OK Locals are all one price, 4.99. But in some areas you get screwed. In the LA DMA its 21 channels thats 0.24 a channel. But in the Hartford DMA with 7 channels offered its 0.71 a channel. That is just wrong. If one person can get 21 channels for the same price that Im getting 7 for I should get some sort of reembursement or extra channels from a neighboring DMA or some free premium. Like an HBO or 1 free PPV a month. I dont want to cause issues here but this is how I feel.


----------



## Mike123abc (Jul 19, 2002)

I bet when the do LIL into all markets, they will stop charging for LIL and simply bundle it in with other programming.

But, aside from that, you do not have to buy LIL, you could just put up an antenna and get them for free. Same thing happens with cable, in bigger markets cable cos have to carry tons of local signals.


----------



## woodman (May 17, 2002)

> _Originally posted by AJ2086 _
> *OK Locals are all one price, 4.99. But in some areas you get screwed. In the LA DMA its 21 channels thats 0.24 a channel. But in the Hartford DMA with 7 channels offered its 0.71 a channel. That is just wrong. If one person can get 21 channels for the same price that Im getting 7 for I should get some sort of reembursement or extra channels from a neighboring DMA or some free premium. Like an HBO or 1 free PPV a month. I dont want to cause issues here but this is how I feel. *


I agree wholeheartedly with your position - although trying to make the premise workable would present a logistic nightmare for the provider - whether it's Dish Network or DirecTV or the two combined into one.

I've been involved with television since it began, and I'm not at all happy with the way the industry has changed. It started out as essentially a FREE service for the public (provided that you lived in a "good" location for TV reception). The programming was all paid for in it's entirety by advertising dollars. Then, thanks to the invasion of all of America by the evil menace known as "cable", we were given the opportunity to BUY programming ourselves ... pay a fee for the programs and enjoy entertainment without commercials. Then, the sneaky bastards started to include more and more channels WITH commercials - all the while raising everyone's rates. A full 65% of America signed up for "cable" and we suddenly became a nation that pays for TV programming and must endure commercial ads besides!
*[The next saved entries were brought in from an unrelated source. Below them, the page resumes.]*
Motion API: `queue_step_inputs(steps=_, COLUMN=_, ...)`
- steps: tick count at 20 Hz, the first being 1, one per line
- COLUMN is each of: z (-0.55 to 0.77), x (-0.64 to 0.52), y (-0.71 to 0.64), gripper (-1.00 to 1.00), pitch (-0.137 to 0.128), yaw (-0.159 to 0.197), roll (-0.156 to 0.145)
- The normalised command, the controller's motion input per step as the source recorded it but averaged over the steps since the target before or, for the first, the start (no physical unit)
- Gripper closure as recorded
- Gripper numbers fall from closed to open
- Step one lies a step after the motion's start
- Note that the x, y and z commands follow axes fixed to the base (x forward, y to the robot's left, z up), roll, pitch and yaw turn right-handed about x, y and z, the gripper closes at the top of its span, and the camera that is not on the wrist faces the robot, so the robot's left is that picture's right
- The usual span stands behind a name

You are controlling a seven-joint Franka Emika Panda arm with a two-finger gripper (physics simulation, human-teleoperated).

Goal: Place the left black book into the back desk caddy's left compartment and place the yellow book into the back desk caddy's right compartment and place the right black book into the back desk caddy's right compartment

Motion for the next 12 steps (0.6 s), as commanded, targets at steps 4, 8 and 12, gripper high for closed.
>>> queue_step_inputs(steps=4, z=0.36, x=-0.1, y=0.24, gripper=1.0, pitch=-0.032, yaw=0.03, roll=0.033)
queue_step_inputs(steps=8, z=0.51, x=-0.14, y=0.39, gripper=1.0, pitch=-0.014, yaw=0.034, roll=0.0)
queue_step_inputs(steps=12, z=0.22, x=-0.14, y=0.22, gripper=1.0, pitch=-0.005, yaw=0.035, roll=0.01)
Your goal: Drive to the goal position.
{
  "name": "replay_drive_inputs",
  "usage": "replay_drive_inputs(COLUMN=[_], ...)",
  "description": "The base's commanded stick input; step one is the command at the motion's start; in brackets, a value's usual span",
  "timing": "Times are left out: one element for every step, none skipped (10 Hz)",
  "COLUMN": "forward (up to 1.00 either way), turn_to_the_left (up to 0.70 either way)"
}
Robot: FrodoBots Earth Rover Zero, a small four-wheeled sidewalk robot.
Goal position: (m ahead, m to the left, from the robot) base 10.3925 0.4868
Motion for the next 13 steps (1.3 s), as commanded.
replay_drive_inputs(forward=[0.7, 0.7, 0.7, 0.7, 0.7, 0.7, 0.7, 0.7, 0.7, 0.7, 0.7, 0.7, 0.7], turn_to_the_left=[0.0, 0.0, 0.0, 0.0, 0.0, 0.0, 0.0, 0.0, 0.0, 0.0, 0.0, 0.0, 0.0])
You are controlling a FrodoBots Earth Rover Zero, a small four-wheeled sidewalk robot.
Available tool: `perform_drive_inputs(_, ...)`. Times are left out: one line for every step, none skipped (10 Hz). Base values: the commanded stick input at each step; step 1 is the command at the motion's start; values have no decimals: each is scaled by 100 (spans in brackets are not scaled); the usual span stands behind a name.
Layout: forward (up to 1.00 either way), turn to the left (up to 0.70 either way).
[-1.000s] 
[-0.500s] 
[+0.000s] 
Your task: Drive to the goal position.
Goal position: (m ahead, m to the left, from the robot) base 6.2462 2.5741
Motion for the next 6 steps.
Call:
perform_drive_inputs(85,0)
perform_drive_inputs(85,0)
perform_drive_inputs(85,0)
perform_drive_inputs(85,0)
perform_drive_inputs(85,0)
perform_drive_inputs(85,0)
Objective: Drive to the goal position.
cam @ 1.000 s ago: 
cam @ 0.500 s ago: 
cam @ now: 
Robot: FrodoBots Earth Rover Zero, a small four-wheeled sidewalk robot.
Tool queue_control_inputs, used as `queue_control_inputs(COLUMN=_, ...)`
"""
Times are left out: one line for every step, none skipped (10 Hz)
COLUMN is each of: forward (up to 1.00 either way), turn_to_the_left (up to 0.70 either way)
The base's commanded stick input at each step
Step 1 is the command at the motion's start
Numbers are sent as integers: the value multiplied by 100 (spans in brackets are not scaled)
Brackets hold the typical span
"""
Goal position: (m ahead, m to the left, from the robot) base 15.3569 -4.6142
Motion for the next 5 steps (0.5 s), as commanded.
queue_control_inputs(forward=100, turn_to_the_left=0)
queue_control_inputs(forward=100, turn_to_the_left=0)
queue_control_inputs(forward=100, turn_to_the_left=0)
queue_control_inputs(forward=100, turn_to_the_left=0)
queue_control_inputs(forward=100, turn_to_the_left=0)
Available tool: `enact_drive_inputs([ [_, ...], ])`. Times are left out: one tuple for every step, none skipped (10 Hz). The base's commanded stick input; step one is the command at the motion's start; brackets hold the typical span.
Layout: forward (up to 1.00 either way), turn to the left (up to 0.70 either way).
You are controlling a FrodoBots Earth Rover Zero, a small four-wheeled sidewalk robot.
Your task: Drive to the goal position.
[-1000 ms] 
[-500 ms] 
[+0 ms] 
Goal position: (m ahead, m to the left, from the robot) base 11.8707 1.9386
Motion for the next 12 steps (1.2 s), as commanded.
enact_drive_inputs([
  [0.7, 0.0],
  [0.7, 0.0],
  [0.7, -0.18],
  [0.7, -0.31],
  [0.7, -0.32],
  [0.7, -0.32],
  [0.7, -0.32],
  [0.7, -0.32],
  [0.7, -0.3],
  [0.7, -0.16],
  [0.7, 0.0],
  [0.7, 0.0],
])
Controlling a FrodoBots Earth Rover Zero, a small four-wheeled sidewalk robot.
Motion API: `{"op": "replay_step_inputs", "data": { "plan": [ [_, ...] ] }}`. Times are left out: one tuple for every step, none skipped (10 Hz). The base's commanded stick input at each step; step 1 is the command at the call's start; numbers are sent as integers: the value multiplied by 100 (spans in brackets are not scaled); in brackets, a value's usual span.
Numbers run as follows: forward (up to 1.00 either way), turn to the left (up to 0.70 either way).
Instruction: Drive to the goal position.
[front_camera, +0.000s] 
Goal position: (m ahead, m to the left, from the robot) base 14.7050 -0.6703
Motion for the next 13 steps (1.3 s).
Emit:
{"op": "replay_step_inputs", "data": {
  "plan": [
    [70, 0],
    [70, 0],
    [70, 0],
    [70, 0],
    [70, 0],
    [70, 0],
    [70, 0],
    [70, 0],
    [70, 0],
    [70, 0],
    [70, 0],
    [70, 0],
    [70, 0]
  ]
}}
When satellite tv for consumers became available, we just got more of PAYTV! It caused an epidemic of piracy (myself included) that had no problem with paying for programming withOUT advertising, but were irate at the very idea of having to pay for programming that included advertising! It's totally unfair is what it is. But how can we do anything positive about it? I'm sorry to say that I don't hold out any hope.

The only thing that even MIGHT stand a chance of effecting change would be for ALL of us - you and me and everybody else to write letters, e-mails, telephone calls, etc. to our elected representatives in the federal government. Getting even a large percentage of the people to do anything at all is nearly impossible in my experience - no matter how strong their grievance - it doesn't seem to matter.

Sadly,


----------



## Jacob S (Apr 14, 2002)

This is like saying that because one cable company in one state is offering more channels than another in a different state then those in the other state that are not receiving as many channels should receive a discount or more channels to make up for it.

Also would it be fair for Dish to drop all the extra channels and offer everyone just four locals NBC ABC FOX CBS if they could do this? ( I know they cant do that because of must carry) Would it be fair if they just did not offer the locals in places that require too many channels that must be carried in order to be put up or for those that only had one channel or just a few?

It is not fair either way you look at it. It is better to have some locals than none at all. Just because one guy gets more channels included in the price dont mean that the other guy should not receive all the additional ones. It can be unfair either way you look at it.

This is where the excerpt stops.